While it’s uncertain what firefighters on the scene knew about the explosion hazards posed by ESS, the reports make it clear that they received little technical help from subject-matter experts on-site. According to the UL report and Ruiz, representatives from the utility and battery maker had a limited response plan and offered little guidance to the HAZMAT crews about possible courses of action. “There were no safety material sheets on-site,” Ruiz said. “Representatives from APS arrived, but they were electrical engineers and didn’t know much about the byproducts off-gassing from the battery in thermal runaway.” Ruiz said one on-site staffer told his firefighters that the white smoke oozing from the battery was Halon, a gas formerly used in suppression systems that had been banned for nearly two decades. “We knew it certainly wasn’t Halon, so that was kind of concerning,” he said.
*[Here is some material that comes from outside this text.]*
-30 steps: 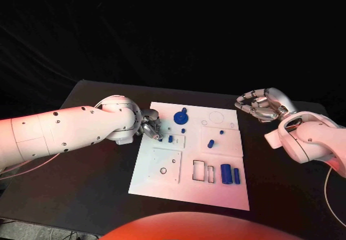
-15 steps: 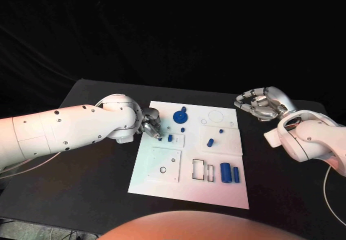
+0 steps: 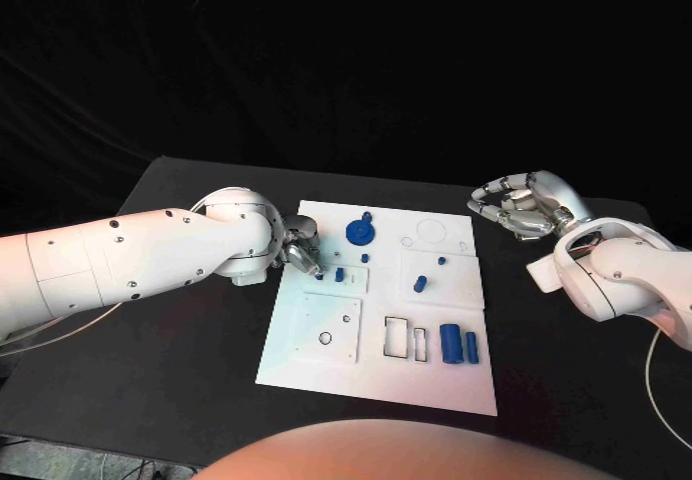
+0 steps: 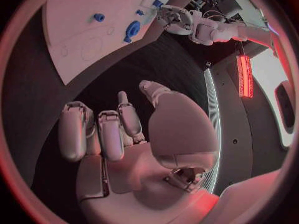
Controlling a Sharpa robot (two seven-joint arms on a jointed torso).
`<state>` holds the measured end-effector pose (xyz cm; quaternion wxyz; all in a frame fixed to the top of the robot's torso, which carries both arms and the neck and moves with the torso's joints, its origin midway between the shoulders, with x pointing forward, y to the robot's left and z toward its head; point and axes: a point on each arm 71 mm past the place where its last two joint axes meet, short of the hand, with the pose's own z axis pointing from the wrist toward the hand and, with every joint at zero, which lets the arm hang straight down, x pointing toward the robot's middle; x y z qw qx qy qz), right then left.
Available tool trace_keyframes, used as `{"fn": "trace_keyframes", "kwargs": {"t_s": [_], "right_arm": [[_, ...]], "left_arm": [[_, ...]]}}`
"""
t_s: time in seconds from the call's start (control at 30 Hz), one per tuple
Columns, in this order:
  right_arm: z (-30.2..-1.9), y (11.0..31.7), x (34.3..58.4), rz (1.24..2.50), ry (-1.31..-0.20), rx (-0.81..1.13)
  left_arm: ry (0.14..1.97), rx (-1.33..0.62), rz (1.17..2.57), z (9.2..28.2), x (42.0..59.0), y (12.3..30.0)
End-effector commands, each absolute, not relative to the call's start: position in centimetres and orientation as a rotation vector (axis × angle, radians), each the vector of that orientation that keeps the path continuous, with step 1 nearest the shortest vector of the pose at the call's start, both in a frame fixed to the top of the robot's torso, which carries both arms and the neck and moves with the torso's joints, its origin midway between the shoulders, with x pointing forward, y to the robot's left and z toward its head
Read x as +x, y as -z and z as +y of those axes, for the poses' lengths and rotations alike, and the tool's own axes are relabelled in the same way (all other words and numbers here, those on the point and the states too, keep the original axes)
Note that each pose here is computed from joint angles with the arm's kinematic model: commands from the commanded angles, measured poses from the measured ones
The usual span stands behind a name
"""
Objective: Assemble the parts on the task board
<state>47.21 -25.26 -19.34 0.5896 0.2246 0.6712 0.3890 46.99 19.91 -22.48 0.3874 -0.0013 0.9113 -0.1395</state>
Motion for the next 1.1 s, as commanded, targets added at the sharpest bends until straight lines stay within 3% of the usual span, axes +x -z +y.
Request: {"fn": "trace_keyframes", "kwargs": {"t_s": [0.03, 1.1], "right_arm": [[-25.15, 19.37, 47.15, 1.571, -0.914, 0.512], [-25.26, 19.37, 47.18, 1.567, -0.913, 0.513]], "left_arm": [[0.358, 0.020, 2.356, 19.66, 46.67, 22.89], [0.343, -0.018, 2.333, 20.29, 47.36, 22.96]]}}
APS said that it, too, was not properly educated on the battery’s hazards, and it claims that the responsibility of that oversight lies with the battery system designer, a firm called AES, and the battery manufacturer, LG Chem. In its own report on the incident, the utility said that “the emergency response plan provided by AES to APS did not have instructions on how to respond to a potential explosion or how to enter the system after the fire suppression system had been discharged.” Further, in that emergency response plan, neither AES or LG Chem “had conveyed that a large flammable gas hazard or cell-to-cell and module-to-module cascading thermal runaway was possible.”

In a detailed paper responding to the APS report, LG Chem claimed that all of “these hazards were widely known” before the McMicken site was designed and constructed and that the onus of crafting emergency response plans falls jointly on the battery owner and system designer—in this case, on APS and AES. According to LG Chem, “The time to develop careful plans to protect first responders is during the design and commissioning and operation of these projects—not after an incident has started.”
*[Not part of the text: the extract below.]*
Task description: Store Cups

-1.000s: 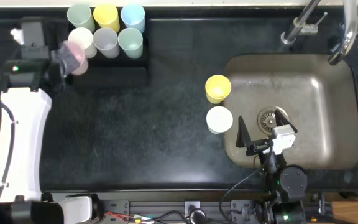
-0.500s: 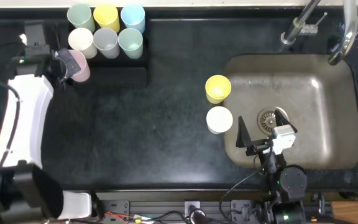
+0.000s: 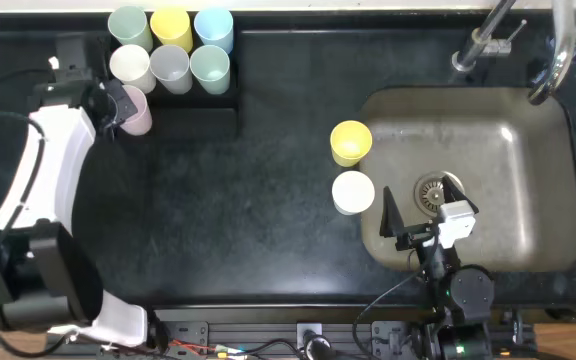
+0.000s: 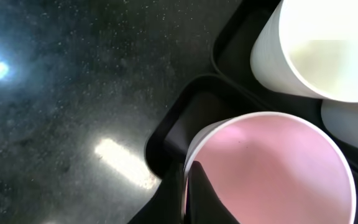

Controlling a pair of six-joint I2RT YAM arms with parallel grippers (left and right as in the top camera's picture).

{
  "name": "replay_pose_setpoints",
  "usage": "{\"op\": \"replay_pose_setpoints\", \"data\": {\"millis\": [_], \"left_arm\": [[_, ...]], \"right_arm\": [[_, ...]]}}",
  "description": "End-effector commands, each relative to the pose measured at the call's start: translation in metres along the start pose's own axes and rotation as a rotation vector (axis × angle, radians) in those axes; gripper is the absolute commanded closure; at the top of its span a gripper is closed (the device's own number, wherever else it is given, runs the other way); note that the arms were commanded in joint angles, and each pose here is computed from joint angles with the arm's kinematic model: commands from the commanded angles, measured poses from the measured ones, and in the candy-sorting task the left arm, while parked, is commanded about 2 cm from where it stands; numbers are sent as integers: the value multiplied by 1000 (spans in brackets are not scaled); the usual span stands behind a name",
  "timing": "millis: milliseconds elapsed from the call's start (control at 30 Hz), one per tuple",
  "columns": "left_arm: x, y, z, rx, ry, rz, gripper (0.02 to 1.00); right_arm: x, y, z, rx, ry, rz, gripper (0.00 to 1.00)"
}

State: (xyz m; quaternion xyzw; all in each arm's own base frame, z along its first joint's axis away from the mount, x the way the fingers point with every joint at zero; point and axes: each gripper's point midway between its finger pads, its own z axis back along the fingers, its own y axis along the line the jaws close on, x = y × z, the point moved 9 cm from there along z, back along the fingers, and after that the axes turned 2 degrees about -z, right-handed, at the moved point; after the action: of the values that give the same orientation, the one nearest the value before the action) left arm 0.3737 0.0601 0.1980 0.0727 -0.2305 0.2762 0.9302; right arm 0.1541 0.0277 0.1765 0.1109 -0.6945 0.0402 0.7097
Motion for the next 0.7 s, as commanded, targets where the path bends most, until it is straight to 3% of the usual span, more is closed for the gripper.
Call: {"op": "replay_pose_setpoints", "data": {"millis": [33, 300, 367, 433, 500, 700], "left_arm": [[-1, 0, -7, -1, 16, -13, 982], [-3, -1, -11, -6, 33, -16, 860], [-3, -1, -8, -7, 31, -17, 759], [-2, 0, -1, -10, 19, -8, 581], [0, 0, 14, -26, -13, -4, 465], [5, -14, 84, -142, -173, -1, 277]], "right_arm": [[-3, -1, 0, -2, -4, -1, 3], [-3, -1, 0, -2, -3, -1, 3], [-3, -1, 0, -2, -3, -1, 5], [-3, -1, 0, -2, -4, -1, 3], [-3, -1, 0, -2, -4, -1, 3], [-3, -1, 0, -2, -3, -1, 3]]}}
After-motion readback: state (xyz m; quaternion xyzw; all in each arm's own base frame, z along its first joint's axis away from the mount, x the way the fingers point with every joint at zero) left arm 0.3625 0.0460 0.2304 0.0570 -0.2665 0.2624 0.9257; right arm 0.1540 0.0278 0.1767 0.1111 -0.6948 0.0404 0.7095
Despite this apparent lack of understanding and planning by the parties involved, the catastrophe could still have been avoided if engineering systems and the proper tools were in place to give firefighters a better sense of what was happening inside the ESS, according to Mark McKinnon, a co-author of the UL report.

“An up-to-date history of the measurements of gas composition and potentially the percent LEL (lower explosive limit) inside the structure would have been the best information for the firefighters on scene, and undoubtedly would have changed their response and would have prevented the injuries,” McKinnon told NFPA Journal. No gas monitoring capabilities were built into the McMicken battery, however, and what diagnostic systems did exist were handled by the battery management system, which failed minutes before firefighters arrived.

To make matters worse, the basic tools that firefighters use during responses are generally ineffective for ESS incidents. In subsequent tests at the UL laboratories, McKinnon found that, due to the sooty and rapidly changing conditions of a thermal-runaway event, standard thermal cameras and gas meters have difficulty providing reliable information about whether a battery is on fire, which battery modules are undergoing thermal runaway, or even what gases are being emitted.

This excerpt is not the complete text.